I know it is hard to visit sometimes. I think we all think, this could be us, this will be us. That is hard to bear.

I have great empathy for people who can’t visit often or stay long, and great empathy for the people who feel  abandoned.

They may forget the details of the experience, but their emotions are very much alive. People intuitively know when they are left behind, I imagine it is a powerful and necessary instinct for human beings over time.

I always feel the people in the Mansion are especially fortunate, they are loved, well cared for, worried about. Help is always close by, they are listened to and engaged. That is not always the case in assisted care, I have visited places that are very different.

In our culture, we have become adept at prolonging life, indifferent and incompetent at keeping it meaningful.

We put people away and cut them off from the normal world, the world they lived in all of their lives, and we are surprised when they become disoriented, even forgetful. We rush them back and forth to hospitals and doctors with a lengthening list of surgeries and procedures, and medications that often stun them and fog their minds and thoughts.

I think remembering is sometimes painful for them, it makes them lonely.

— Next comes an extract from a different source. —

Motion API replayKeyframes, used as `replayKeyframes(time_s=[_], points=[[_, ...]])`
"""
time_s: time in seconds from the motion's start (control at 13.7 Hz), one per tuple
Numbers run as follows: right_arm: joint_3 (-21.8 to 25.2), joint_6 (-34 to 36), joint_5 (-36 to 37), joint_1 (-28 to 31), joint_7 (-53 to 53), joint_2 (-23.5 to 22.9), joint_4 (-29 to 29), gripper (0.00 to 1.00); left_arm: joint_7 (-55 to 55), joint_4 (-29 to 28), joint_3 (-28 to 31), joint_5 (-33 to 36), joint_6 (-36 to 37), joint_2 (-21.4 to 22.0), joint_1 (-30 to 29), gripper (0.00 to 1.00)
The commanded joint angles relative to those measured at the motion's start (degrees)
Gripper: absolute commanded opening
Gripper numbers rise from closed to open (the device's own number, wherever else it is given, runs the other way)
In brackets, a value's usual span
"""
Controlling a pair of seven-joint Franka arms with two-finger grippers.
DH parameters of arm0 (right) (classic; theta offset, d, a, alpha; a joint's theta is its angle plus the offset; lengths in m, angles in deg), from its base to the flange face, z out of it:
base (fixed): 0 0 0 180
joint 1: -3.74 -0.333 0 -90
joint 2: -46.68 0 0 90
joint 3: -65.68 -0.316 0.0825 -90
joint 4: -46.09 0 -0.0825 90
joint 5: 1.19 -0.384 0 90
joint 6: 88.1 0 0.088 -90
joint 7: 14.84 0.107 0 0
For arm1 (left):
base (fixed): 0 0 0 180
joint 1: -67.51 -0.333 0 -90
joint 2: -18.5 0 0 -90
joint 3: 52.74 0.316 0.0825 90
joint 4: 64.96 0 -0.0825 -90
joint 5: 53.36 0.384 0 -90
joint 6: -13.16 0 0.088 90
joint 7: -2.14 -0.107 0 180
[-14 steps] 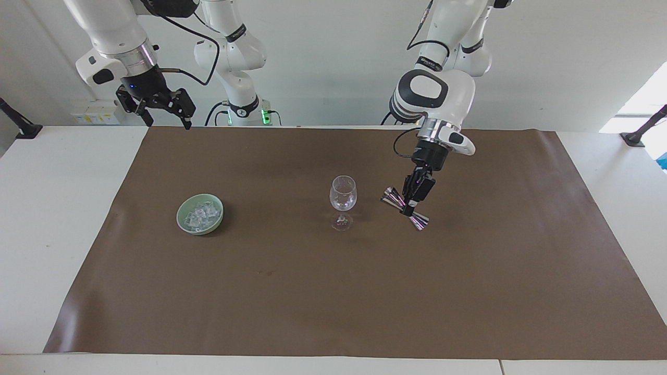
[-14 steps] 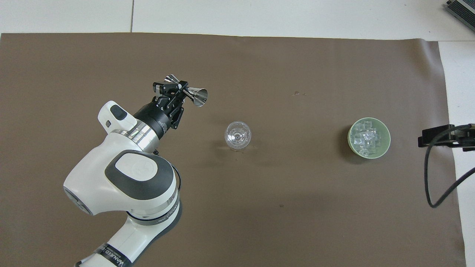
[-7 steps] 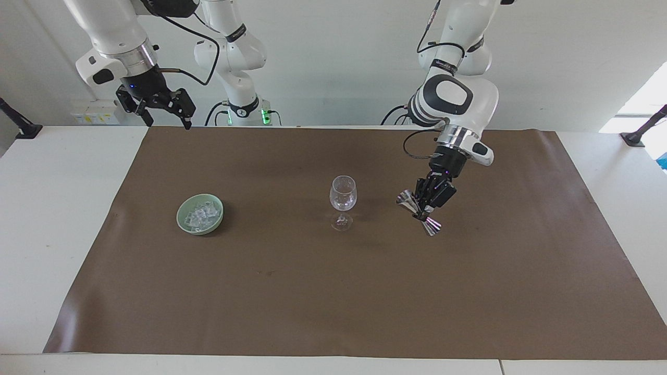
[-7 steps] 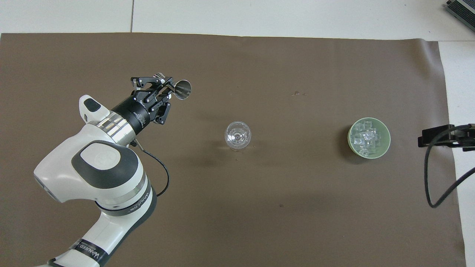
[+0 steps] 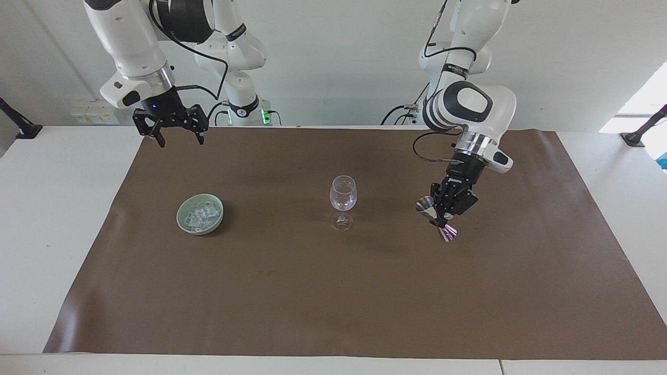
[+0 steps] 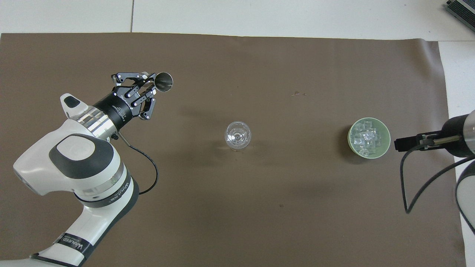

For awhile, friends come and so do neighbors and  family members.

But over time, it seems to be difficult. Lots of people talk about it. The Mansion staff is generous with their hugs and touches, people on the edge of life so miss being touched and hugged. They are very much a family, close to the residents, close to one another.

Every day I visit, someone comes up to me and takes my hand,  and thanks me for being there with Red.

One resident can never recall my name, but she knows my face. “I want to thank you for coming back,” she says. “Many people don’t come back.”

Two minutes later, meeting me on the way back down the hallway, she says “I want to thank you for coming back. Many people don’t come back.”

I will come back, I say. I will.

The Mansion residents love to get mail. Please be mindful of sending too many gifts. Many of them cannot be used and are not needed. If someone needs help, I try to share that here on the blog.

Here is a list of residents who would like to get mail: art, Brother Peter, Winnie, Jean, Ellen, Mary, Gerry, Sylvie, Jane, Diane, Alice, Jean, Madeline, Joan, Allen, William John K., Helen, Connie, Robert, Alanna, Barbara, Dottie, Tim, Arthur, Guerda, Brenda, John Z.

You can sent the messages and letters to the Mansion, 11 S. Union Avenue, Cambridge, N.Y., 12816. And thanks.

2 Comments

  1. I visited my mother often when she was in Assisted Living, my husband and I even got married there so she could be part of out wedding!
    However, when she declined and her money ran out she had to go to a nursing home. I found it increasingly difficult and eventually torturous to be there as she faded away not knowing me, not knowing anything.
    I have much guilt about that time in her life. Thank you for letting me see it’s not just me feeling that way.

    1. Thanks for the message Penny and your honesty. You did the best that you could. Letting go is important, I appreciate your message.